Focalization is the term for what Jenny offers; Jenny is the lens by which the story is transformed and told, like rose-colored glasses. Jenny focuses on what she chooses and ignores that which she doesn’t want to talk about. This focalization is why we may sympathize with Margaret over Kitty, because that is how Jenny feels. Jenny tells this story from the first-person perspective which helps the story to feel personal. It is easy to identify this POV because of her use of the word “I.” The benefit of this voice is that it allows the audience to feel like we are in the middle of the action.

Kitty is the wife of Chris and starts the novel as Jenny’s main companion. Most of what we read of her is her distaste for Margaret and her attempts to make Chris remember her. Rather than give ten quotes comparing Kitty and Margaret to show her self-obsession, Jenny gives a succinct assessment of the woman: “she could not have conceived that we could follow any course but that which was obviously to her advantage” (115). Kitty’s perspective is lost in this novel the moment she stops having Chris’ wellbeing as her foremost important goal. In anger Kitty remarks that Chris is “pretending” and this hurtful statement makes Jenny respond that “I was past speech then, who had felt his agony all the evening like a wound in my own body, and I did not care what I did to stop her” (70). Kitty’s perspective is lost when she Jenny finds herself unable to empathize with her position.
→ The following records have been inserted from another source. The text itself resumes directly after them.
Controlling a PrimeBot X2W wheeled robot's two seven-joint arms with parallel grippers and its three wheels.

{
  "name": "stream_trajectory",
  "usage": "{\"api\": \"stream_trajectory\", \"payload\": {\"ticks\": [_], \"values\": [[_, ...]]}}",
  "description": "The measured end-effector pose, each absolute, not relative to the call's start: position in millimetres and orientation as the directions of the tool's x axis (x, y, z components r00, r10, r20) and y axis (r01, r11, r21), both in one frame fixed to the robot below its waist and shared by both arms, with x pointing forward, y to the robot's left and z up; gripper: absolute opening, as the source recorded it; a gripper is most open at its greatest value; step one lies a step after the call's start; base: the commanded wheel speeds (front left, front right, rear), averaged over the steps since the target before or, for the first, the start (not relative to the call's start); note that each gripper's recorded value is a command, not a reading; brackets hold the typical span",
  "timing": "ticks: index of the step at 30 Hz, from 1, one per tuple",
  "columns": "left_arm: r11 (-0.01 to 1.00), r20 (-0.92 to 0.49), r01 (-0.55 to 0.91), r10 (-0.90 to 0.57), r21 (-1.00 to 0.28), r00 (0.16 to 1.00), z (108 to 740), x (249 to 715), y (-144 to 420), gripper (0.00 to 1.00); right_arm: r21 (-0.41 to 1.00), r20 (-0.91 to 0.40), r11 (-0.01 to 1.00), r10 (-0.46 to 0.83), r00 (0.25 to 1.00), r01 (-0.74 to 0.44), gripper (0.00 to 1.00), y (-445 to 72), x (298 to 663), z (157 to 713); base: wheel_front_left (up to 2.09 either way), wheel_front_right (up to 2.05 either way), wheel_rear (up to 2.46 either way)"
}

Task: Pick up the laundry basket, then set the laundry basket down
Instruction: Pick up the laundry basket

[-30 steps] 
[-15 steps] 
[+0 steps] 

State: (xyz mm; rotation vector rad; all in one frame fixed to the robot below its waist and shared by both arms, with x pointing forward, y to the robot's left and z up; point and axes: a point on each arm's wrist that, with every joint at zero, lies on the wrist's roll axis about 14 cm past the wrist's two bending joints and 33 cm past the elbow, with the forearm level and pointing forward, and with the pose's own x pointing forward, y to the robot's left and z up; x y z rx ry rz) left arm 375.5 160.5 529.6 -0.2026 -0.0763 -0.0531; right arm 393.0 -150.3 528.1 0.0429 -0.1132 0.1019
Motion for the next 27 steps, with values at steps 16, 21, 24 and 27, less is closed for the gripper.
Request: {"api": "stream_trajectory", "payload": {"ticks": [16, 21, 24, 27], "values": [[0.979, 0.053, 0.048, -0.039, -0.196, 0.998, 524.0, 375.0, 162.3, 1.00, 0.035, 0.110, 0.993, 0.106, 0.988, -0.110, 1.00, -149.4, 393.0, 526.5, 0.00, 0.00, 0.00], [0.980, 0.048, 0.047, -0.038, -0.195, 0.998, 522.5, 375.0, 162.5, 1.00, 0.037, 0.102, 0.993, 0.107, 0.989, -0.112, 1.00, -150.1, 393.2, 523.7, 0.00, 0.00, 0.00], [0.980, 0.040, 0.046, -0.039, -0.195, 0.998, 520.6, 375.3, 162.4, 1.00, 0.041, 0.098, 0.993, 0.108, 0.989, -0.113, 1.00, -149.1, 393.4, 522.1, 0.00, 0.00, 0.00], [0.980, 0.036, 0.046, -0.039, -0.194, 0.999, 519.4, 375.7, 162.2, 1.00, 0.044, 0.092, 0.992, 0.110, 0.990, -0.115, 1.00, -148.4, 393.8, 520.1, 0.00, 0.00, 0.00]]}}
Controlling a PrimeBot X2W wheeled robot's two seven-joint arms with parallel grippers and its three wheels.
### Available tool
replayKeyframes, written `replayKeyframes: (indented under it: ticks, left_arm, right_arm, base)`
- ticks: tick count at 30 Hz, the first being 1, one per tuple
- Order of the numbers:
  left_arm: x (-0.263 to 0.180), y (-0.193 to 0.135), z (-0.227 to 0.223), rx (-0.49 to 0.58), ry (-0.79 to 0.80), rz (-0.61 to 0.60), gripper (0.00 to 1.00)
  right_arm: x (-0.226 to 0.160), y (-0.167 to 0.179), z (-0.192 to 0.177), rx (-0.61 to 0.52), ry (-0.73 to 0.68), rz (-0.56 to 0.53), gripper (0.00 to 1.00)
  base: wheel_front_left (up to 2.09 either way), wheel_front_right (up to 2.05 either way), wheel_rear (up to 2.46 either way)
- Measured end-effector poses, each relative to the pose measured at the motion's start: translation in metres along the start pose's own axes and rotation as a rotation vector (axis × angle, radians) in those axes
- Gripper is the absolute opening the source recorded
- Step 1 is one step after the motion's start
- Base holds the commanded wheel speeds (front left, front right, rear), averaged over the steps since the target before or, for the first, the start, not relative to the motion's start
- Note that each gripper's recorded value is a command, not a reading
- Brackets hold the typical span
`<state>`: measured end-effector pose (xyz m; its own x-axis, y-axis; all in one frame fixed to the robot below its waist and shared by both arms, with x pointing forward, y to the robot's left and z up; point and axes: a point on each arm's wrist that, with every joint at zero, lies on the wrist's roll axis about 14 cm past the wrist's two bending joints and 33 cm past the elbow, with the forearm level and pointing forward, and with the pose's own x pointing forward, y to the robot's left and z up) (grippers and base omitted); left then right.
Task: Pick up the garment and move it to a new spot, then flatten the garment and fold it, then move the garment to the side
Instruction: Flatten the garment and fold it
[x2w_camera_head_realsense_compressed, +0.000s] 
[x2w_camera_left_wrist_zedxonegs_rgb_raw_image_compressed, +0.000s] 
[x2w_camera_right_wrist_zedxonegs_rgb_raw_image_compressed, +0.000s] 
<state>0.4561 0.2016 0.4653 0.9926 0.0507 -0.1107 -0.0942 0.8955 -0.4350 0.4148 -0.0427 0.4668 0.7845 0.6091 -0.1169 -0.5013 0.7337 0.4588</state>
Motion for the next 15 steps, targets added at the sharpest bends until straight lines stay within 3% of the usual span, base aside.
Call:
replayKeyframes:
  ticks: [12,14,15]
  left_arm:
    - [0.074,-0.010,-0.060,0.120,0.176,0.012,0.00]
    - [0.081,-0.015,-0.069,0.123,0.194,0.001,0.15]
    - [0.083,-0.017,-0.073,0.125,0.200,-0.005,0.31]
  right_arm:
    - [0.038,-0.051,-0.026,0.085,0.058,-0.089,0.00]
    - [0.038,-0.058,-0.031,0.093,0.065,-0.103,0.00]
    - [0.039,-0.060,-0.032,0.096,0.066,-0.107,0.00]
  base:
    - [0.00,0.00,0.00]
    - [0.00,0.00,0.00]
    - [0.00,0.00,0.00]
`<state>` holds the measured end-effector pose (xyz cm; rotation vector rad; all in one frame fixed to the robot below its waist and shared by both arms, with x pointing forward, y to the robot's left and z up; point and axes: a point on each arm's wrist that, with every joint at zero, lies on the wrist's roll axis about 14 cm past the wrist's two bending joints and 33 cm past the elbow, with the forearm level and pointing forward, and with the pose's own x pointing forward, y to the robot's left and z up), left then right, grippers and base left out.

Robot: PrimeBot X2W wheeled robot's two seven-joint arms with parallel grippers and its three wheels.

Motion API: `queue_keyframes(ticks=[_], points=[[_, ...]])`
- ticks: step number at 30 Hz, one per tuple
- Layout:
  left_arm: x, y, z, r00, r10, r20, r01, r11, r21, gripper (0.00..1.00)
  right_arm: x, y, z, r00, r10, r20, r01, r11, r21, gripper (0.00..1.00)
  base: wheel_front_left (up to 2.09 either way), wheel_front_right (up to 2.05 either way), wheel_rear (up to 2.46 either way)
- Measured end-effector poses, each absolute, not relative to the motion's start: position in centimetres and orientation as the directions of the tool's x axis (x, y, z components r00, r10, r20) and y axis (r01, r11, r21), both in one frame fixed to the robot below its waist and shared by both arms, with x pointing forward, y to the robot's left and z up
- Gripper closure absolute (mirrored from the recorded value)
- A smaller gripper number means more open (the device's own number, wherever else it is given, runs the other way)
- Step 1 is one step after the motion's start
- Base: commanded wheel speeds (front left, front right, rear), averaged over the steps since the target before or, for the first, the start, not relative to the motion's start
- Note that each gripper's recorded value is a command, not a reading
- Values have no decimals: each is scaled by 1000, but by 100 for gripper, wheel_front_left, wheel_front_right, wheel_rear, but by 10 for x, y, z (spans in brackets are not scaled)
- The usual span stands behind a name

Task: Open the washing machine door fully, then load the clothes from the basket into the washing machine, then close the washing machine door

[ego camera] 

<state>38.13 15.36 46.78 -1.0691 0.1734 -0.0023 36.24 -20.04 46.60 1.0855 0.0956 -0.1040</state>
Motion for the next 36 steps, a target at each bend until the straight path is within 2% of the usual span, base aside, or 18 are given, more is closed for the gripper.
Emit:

Chris, the soldier referenced in the title of the novel, is the subject of all the drama. His perspective is gained through the stories that he tells about his past to Jenny. However, we must keep in mind that these stories are still told by Jenny to us. Jenny does not focus on his perspective past her initial moment of trying to understand him. Jenny’s version of Chris, and thus the version we see, is a man who was so troubled by the war and the loss of a son that he reverted to the last time that he was truly happy. This is authenticated when the Doctor says much the same thing and Margaret’s cure of shocking him into remembering is successful.

And here we arrive at Margaret, the mysterious woman who arrives at the Baldry abode. Jenny’s initial assessment of Margaret is that she is trying to trick Kitty out of money so she thinks to herself that Margaret should “turn from our righteousness ashamed” (56). Jenny changes her tune when she sees how earnestly that Margaret cares for Chris. Jenny lovingly states that “this wonderful woman held his body as safely as she held his soul” (102). It is when Jenny

It is when Jenny successfully empathizes with and ultimately understands the character that we learn about their particular perspective. Selfish wife, traumatized soldier, and a sweet friend are revealed when Jenny gets close enough to understand their motives and emotions. It is this connection that establishes Jenny as a reliable narrator. A reliable narrator is a voice that the audience has no reason to mistrust and one we can depend on to tell us the truth. Jenny’s strength and success as narrator come from her continued attempts to understand and pursue what is right. “There is a draught” of truth that Jenny insists “we must drink or not be fully human” (115). It is this insistence on justice that truly teaches us that Jenny is trustworthy as narrator and thus the perspectives revealed by her storytelling are to be trusted.